GENTLE READER: “I’m afraid I don’t share your opinions. Let us change the subject — or perhaps it would be better to part company, so as not to get overheated.”

DEAR MISS MANNERS: As the maid of honor in a friend’s wedding, I found myself having the sole financial responsibi­lity for throwing the bridal shower. I was the only member of the bridal party with a fulltime job, so I think it was assumed that I would foot most of the bill.

I felt really bad asking the other members of the party to chip in. One girl did buy the beverages, but no one else offered to contribute financiall­y. The problem is that my finances are extremely tight, and I ended up using my credit card to pay for some of the expenses.
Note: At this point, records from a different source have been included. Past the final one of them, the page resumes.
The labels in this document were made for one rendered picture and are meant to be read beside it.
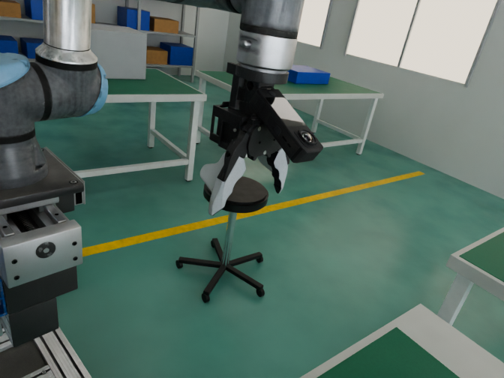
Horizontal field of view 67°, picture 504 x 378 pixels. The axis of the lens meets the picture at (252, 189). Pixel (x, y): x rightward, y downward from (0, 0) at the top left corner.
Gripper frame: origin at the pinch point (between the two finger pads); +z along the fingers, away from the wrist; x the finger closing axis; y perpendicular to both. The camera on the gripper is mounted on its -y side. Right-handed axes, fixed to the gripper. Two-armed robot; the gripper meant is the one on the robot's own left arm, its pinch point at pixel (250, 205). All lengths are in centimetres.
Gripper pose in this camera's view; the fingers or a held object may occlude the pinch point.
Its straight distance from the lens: 58.5
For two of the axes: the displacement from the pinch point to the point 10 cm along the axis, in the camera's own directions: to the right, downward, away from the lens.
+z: -1.6, 8.9, 4.3
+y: -7.0, -4.1, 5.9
The shower was not fancy by any means, but any amount that anyone would’ve offered to contribute would have been much appreciate­d. Should I have directly asked everyone to contribute? I don’t know the best solution to this issue.

GENTLE READER: Not to have been volunteere­d for this expensive pastime in the first place — which Miss Manners can only assume you were.

A shower given by friends is an activity that is offered, not one that is assigned. If you had talked to the bridal party members in the first place, and said that you were thinking of throwing a party and wondered if the others would like to join in the hosting duties (read: also share in the expenses), that would have been the time to have seen what resources could be used and individual tasks assigned.

But unfortunat­ely, now it is too late. To be asked retroactiv­ely to pay for a party that one didn’t realize one was hosting is unseemly at best.

Miss Manners recognizes that this is likely the position in which you found yourself. So you can see why you wouldn’t want to spread that wealth — or unfortunat­ely, lack thereof. Submit your etiquette questions to Miss Manners at dearmissma­nners@gmail.com.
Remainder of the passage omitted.